Assignment: In the data that follows, find the line with "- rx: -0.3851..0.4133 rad"; transcribe it, every later line up to the one with "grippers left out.", and that line as well, exactly and with no others.

[[ Source data open ]]

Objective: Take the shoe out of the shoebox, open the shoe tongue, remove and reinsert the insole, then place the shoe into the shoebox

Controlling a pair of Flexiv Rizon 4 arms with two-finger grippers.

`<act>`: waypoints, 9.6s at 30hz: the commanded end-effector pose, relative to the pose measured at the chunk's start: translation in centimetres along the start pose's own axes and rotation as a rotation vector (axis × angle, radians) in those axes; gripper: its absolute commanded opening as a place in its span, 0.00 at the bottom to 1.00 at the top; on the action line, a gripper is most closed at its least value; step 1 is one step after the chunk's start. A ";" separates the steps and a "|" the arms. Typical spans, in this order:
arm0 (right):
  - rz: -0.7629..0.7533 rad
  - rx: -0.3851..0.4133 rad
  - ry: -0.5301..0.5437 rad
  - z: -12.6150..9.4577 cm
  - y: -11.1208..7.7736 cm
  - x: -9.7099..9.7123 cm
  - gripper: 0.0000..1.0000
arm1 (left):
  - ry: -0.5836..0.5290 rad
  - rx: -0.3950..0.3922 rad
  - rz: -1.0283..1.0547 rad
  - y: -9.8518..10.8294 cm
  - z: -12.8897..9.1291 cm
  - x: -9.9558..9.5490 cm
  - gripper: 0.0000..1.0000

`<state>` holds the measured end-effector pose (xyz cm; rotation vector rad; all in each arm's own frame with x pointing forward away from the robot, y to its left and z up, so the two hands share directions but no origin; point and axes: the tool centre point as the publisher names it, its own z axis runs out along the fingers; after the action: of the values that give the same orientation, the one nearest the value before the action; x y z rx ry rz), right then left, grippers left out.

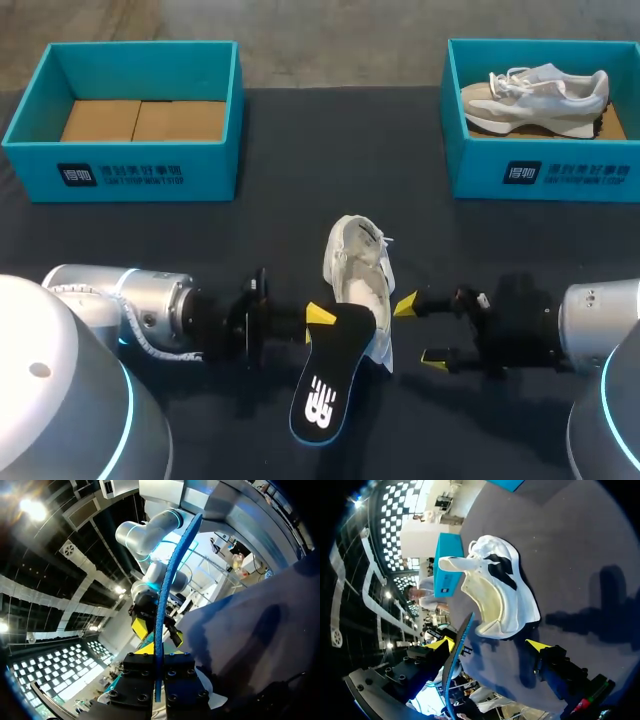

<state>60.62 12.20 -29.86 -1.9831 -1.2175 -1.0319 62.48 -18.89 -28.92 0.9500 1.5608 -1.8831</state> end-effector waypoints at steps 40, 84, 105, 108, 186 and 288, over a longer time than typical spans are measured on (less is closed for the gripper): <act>0.002 -0.006 -0.008 0.5 -0.1 0.2 1.00 | -0.004 -0.055 -0.067 0.5 -2.5 -0.6 0.00; 0.002 -0.006 -0.008 0.5 -0.1 0.2 1.00 | 0.036 0.029 -0.046 1.8 -0.7 -1.0 0.00; 0.002 -0.006 -0.008 0.5 -0.1 0.2 1.00 | 0.052 0.050 -0.047 2.8 -0.1 -0.8 0.00; 0.002 -0.006 -0.008 0.5 -0.1 0.2 1.00 | 0.055 0.049 -0.046 2.9 0.1 -0.7 0.00; 0.002 -0.006 -0.008 0.5 -0.1 0.2 1.00 | 0.028 -0.043 -0.122 6.7 1.7 0.2 0.00; 0.002 -0.006 -0.008 0.5 -0.1 0.2 1.00 | 0.123 -0.187 -0.050 5.9 1.8 0.2 0.38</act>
<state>60.71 12.47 -30.02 -1.9853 -1.2157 -1.0344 67.11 -22.12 -33.18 0.9743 1.8001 -1.7331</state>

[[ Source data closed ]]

Problem solution:
  - rx: -0.3851..0.4133 rad
  - ry: -0.5301..0.5437 rad
  - z: -12.6150..9.4577 cm
  - y: -11.1208..7.7736 cm
  - x: -9.7099..9.7123 cm
  - gripper: 0.0000..1.0000
arm1 (left):
  - ry: -0.5836..0.5290 rad
  - rx: -0.3950..0.3922 rad
  - rz: -1.0283..1.0547 rad
  - y: -9.8518..10.8294 cm
  - z: -12.8897..9.1291 cm
  - x: -9.9558..9.5490 cm
  - gripper: 0.0000..1.0000

`<state>` holds the measured end-effector pose (xyz cm; rotation vector rad; all in each arm's own frame with x pointing forward away from the robot, y to its left and z up, so the two hands share directions but no origin; point and axes: the tool centre point as the publisher names it, its own z axis runs out along the fingers; after the action: of the values that give the same orientation, the one nearest the value before the action; x y z rx ry rz), right then left, grippers left out.

The output contains nothing further.